### ABOUT THIS EXERCISE
Only the lines from the beginning of the data below through the line that contains "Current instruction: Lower" should be repeated, exactly as written.

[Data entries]
--- START ---

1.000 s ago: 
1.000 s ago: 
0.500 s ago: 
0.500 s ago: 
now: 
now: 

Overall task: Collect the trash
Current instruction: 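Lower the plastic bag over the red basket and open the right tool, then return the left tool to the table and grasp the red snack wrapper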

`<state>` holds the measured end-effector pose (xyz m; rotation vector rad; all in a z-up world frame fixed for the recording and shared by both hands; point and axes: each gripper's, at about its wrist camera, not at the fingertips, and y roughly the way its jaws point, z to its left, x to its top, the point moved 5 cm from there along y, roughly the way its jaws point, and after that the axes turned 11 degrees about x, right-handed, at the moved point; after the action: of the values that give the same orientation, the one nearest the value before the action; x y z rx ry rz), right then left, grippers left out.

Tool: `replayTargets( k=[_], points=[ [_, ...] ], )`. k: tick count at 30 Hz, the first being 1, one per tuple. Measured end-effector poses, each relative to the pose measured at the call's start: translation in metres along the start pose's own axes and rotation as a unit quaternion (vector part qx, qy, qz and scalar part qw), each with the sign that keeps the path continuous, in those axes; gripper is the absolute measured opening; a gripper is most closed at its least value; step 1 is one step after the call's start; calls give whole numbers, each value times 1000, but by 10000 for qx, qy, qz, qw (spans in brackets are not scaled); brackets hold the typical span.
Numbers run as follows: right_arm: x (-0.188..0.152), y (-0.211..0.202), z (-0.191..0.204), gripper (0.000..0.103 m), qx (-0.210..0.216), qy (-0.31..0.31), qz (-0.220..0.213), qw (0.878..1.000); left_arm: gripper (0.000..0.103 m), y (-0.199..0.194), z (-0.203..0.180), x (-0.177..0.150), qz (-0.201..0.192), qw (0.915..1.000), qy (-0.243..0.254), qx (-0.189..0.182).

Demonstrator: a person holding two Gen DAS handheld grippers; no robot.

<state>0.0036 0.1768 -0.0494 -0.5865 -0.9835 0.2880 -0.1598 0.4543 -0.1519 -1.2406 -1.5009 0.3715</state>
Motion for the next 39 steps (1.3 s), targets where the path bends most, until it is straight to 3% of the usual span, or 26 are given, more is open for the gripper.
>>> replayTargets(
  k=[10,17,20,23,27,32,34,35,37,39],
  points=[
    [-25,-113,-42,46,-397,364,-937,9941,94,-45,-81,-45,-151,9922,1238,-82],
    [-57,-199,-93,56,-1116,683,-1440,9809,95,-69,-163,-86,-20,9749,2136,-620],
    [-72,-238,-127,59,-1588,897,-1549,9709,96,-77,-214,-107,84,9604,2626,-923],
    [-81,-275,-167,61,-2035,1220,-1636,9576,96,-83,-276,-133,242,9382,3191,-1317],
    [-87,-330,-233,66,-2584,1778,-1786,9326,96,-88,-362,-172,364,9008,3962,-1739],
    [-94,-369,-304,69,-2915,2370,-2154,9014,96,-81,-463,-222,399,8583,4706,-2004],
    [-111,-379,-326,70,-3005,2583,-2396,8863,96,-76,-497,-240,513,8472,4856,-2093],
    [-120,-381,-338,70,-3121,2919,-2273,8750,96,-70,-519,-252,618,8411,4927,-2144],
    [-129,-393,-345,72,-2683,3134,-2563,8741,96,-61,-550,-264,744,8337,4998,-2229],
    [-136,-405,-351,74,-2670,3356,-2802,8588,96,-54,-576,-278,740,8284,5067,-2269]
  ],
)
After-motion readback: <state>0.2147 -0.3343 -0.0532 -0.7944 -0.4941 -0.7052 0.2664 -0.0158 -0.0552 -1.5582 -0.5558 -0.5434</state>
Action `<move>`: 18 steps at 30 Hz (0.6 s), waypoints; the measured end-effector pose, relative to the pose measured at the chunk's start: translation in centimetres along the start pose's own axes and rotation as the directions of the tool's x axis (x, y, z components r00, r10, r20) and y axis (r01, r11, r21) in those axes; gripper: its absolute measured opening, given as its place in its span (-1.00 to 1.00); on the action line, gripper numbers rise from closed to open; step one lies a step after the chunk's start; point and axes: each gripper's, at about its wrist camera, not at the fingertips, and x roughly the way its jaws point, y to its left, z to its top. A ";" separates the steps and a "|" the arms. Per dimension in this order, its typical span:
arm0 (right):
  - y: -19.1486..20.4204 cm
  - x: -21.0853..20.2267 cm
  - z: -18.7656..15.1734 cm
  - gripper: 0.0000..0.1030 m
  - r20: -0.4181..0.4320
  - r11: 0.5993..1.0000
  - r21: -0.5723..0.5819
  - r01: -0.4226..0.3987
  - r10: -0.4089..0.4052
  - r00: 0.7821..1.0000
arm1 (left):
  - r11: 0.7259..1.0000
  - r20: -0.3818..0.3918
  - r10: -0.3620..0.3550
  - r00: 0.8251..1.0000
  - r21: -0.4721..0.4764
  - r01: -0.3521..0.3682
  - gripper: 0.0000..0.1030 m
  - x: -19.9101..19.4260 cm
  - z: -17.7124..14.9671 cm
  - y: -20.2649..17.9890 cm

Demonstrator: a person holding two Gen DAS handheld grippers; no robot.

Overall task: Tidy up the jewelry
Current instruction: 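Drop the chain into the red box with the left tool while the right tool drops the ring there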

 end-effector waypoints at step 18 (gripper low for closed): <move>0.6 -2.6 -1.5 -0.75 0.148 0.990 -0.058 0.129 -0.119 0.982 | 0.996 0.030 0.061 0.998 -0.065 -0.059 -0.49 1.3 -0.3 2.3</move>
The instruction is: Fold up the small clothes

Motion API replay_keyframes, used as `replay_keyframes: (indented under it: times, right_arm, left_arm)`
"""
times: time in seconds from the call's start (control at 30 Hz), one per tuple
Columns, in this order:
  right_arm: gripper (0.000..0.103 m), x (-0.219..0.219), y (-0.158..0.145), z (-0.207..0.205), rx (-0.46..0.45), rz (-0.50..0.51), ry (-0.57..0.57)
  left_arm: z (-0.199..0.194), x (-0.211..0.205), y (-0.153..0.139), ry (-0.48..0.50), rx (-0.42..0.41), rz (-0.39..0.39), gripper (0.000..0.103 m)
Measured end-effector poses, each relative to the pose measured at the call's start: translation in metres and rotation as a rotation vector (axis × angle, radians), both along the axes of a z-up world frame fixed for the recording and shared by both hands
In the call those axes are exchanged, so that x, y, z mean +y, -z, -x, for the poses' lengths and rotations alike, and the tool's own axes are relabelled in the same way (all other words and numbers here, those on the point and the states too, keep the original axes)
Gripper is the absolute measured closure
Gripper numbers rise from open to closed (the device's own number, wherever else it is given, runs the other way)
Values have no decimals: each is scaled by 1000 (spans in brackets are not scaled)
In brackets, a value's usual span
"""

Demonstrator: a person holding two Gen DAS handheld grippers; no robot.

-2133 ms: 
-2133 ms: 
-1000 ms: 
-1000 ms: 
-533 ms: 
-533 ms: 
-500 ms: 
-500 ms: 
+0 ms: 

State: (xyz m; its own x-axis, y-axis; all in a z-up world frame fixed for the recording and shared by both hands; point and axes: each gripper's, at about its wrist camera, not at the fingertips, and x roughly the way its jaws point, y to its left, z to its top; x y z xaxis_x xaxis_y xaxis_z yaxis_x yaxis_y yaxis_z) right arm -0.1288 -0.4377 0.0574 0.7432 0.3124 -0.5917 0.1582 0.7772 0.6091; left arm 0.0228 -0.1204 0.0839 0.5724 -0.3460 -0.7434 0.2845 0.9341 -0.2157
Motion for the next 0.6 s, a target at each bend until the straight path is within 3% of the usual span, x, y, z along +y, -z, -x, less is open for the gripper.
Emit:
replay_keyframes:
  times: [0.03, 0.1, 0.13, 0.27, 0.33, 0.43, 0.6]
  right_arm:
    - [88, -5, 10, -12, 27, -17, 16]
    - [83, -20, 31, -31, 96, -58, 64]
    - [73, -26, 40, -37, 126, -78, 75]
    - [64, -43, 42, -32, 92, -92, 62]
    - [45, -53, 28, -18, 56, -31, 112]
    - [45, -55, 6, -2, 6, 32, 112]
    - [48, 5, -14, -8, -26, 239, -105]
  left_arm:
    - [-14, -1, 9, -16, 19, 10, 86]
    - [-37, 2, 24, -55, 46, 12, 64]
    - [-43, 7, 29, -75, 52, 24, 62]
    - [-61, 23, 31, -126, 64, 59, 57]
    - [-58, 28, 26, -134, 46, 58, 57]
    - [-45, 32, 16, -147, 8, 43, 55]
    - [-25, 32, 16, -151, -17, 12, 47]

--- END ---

### FINISHED EXERCISE
1.000 s ago: 
1.000 s ago: 
0.500 s ago: 
0.500 s ago: 
now: 
now: 

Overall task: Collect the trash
Current instruction: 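Lower the plastic bag over the red basket and open the right tool, then return the left tool to the table and grasp the red snack wrapper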

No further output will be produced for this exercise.